• **Task item**
Where a line of the material contains the string "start", copy that line.

* * *

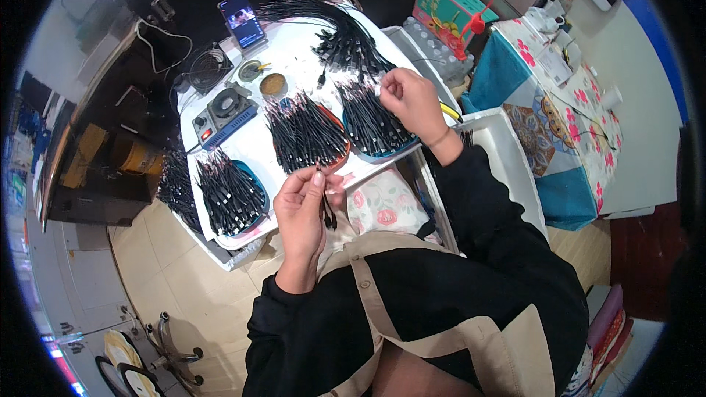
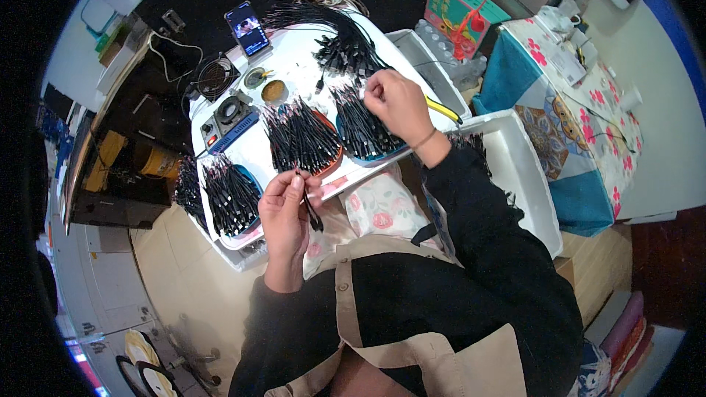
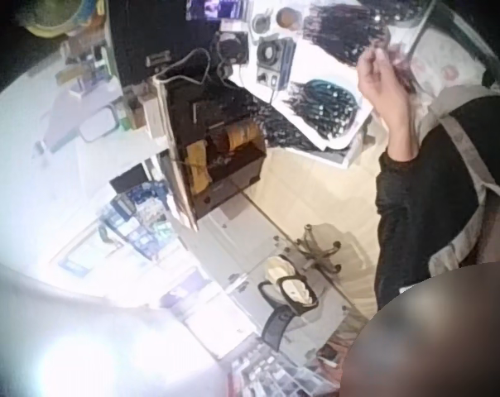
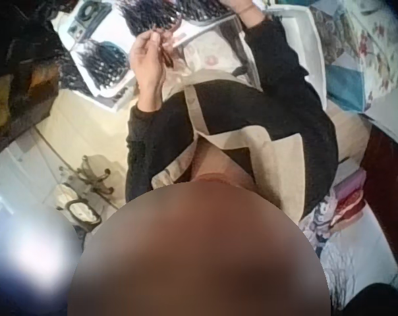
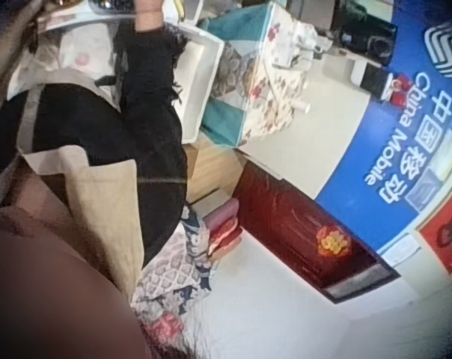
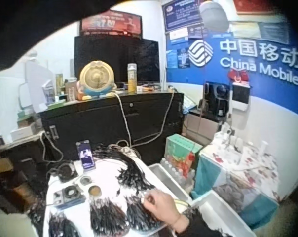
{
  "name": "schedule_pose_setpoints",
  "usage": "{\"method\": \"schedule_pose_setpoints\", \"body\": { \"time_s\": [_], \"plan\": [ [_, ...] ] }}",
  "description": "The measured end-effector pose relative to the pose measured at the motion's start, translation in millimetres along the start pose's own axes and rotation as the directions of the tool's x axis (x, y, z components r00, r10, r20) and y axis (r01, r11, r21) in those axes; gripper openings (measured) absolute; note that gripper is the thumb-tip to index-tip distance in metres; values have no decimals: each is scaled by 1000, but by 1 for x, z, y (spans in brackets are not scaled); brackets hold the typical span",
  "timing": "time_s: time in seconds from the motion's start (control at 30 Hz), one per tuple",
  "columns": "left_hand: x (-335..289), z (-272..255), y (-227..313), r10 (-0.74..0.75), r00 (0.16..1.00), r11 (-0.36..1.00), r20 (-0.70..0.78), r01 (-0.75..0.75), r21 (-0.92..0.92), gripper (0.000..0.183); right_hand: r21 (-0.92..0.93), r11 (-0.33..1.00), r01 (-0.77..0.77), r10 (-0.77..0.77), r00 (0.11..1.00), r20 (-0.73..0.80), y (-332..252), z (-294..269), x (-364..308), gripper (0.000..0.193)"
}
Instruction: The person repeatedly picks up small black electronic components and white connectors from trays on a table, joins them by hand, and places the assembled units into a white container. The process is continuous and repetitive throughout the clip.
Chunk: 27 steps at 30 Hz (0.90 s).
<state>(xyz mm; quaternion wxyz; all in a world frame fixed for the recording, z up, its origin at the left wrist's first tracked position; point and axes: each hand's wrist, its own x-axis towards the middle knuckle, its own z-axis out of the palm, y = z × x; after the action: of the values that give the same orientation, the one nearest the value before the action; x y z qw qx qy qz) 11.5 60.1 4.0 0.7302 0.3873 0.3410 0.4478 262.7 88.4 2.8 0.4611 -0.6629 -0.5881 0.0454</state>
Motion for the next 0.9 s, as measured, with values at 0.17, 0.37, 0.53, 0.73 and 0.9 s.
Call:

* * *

• **Your solution**
  "description": "The measured end-effector pose relative to the pose measured at the motion's start, translation in millimetres along the start pose's own axes and rotation as the directions of the tool's x axis (x, y, z components r00, r10, r20) and y axis (r01, r11, r21) in those axes; gripper openings (measured) absolute; note that gripper is the thumb-tip to index-tip distance in metres; values have no decimals: each is scaled by 1000, but by 1 for x, z, y (spans in brackets are not scaled); brackets hold the typical span",
  "timing": "time_s: time in seconds from the motion's start (control at 30 Hz), one per tuple",

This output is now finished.